本说明书所绘示的结构、比例、大小等,均仅用以配合说明书所揭示的内容,以供熟悉此技术的人士了解与阅读,并非用以限定本发明可实施的限定条件,故不具技术上的实质意义,任何结构的修饰、比例关系的改变或大小的调整,在不影响本发明所能产生的功效及所能达成的目的下,均应仍落在本发明所揭示的技术内容得能涵盖的范围内。

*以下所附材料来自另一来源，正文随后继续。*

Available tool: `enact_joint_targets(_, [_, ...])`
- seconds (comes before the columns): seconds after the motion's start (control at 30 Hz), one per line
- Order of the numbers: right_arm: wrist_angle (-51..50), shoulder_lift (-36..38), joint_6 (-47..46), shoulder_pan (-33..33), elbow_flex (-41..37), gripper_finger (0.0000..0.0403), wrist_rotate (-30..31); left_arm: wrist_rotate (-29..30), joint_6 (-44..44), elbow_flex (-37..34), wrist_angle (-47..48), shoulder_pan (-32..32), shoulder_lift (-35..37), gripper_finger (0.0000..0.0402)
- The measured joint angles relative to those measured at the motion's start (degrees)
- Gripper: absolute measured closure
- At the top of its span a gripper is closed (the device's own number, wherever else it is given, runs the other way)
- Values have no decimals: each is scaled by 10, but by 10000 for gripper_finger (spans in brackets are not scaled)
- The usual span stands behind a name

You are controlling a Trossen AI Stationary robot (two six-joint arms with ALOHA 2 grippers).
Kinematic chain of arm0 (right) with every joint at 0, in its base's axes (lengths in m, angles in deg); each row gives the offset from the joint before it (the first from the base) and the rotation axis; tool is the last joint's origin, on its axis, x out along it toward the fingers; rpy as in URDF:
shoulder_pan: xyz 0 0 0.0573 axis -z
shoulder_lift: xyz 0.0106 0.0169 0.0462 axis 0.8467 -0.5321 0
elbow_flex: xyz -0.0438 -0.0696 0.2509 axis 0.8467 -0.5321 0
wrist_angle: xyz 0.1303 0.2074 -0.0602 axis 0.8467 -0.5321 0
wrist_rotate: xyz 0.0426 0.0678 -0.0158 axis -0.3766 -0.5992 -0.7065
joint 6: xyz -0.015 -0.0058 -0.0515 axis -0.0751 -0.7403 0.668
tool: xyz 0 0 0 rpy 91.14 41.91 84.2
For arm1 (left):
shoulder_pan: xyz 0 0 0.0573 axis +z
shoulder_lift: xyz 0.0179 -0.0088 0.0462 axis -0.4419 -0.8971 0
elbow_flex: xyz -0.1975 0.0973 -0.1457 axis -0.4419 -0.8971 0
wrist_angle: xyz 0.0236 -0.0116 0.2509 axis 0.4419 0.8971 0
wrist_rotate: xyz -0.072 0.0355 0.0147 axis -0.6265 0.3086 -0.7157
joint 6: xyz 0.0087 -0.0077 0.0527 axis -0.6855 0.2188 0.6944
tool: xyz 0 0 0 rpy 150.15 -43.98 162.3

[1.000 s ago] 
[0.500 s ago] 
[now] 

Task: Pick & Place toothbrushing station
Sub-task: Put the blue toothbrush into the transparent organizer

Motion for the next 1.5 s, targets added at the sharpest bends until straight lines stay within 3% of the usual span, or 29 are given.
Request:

图1为本发明实施例提供的一种人类唾液中C型反应性蛋白彩色成像的方法步骤流程图;
图2为本发明实施例提供的特定折光率样品示意图;
图3为本发明实施例提供的检测不同浓度的CRP结果图;
图4本发明实施例提供的检测不同受试者血液及唾液中CRP对应关系图。
具体实施方式
以下由特定的具体实施例说明本发明的实施方式,熟悉此技术的人士可由本说明书所揭露的内容轻易地了解本发明的其他优点及功效,显然,所描述的实施例是本发明一部分实施例,而不是全部的实施例。基于本发明中的实施例,本领域普通技术人员在没有做出创造性劳动前提下所获得的所有其他实施例,都属于本发明保护的范围;本说明书中所引用的如“上”、“下”、“左”、“右”、“中间”等的用语,亦仅为便于叙述的明了,而非用以限定本发明可实施的范围,其相对关系的改变或调整,在无实质变更技术内容下,当亦视为本发明可实施的范畴。
实施例1
本发明实施例1提供的一种人类唾液中C型反应性蛋白彩色成像的方法,请参阅图1所示,方法包括以下步骤:
步骤1、制备PORT芯片,用于产生等离光子谐振耦合效应的设备;
步骤2、将PORT芯片覆盖CRP抗体,用来特异性检测CRP蛋白的量;
步骤3、配制CRP浓度标准样品,用于测量样品中的CRP浓度;
步骤4、采用等离-光子谐振技术及光敏传感的方法检测CRP标准样品浓度;将PORT芯片固定在光学显微镜中,然后将100μl在CRP浓度标准样品溶液滴到PORT芯片,通过光学显微镜观察;以全波段LED光源、离光子谐振耦合芯片传感器件以及和光学显微镜链接的数码相机组成的图像采集系统;
步骤5、采集到的图像通过PC端ImageJ软件分析红色通道的透光率变化来定量分析待测唾液中的CRP浓度。
需要说明的是,制备PORT芯片采用复制成形工艺。
进一步的,请参阅图2所示,制备PORT芯片方法如下,利用激光干涉光刻在石英基板上制作锥形纳米柱图案,然后将紫外光固化聚合物NOA-61均匀散布在模具上,顶部以聚对苯二甲酸乙二醇酯支撑;用紫外光进行2分钟固化处理,然后将聚对苯二甲酸乙二醇酯基板连同周期性纳米孔道图案从模具上仔细剥除;通过电子束蒸发沉积形成一个钛粘附层和一个黄金层,以实现等离激元器件成形,然后利用射频等离子体溅射沉积二氧化钛谐振腔层,而后通过15nm钛粘附层和顶部黄金层的电子束蒸发形成纳米谐振腔。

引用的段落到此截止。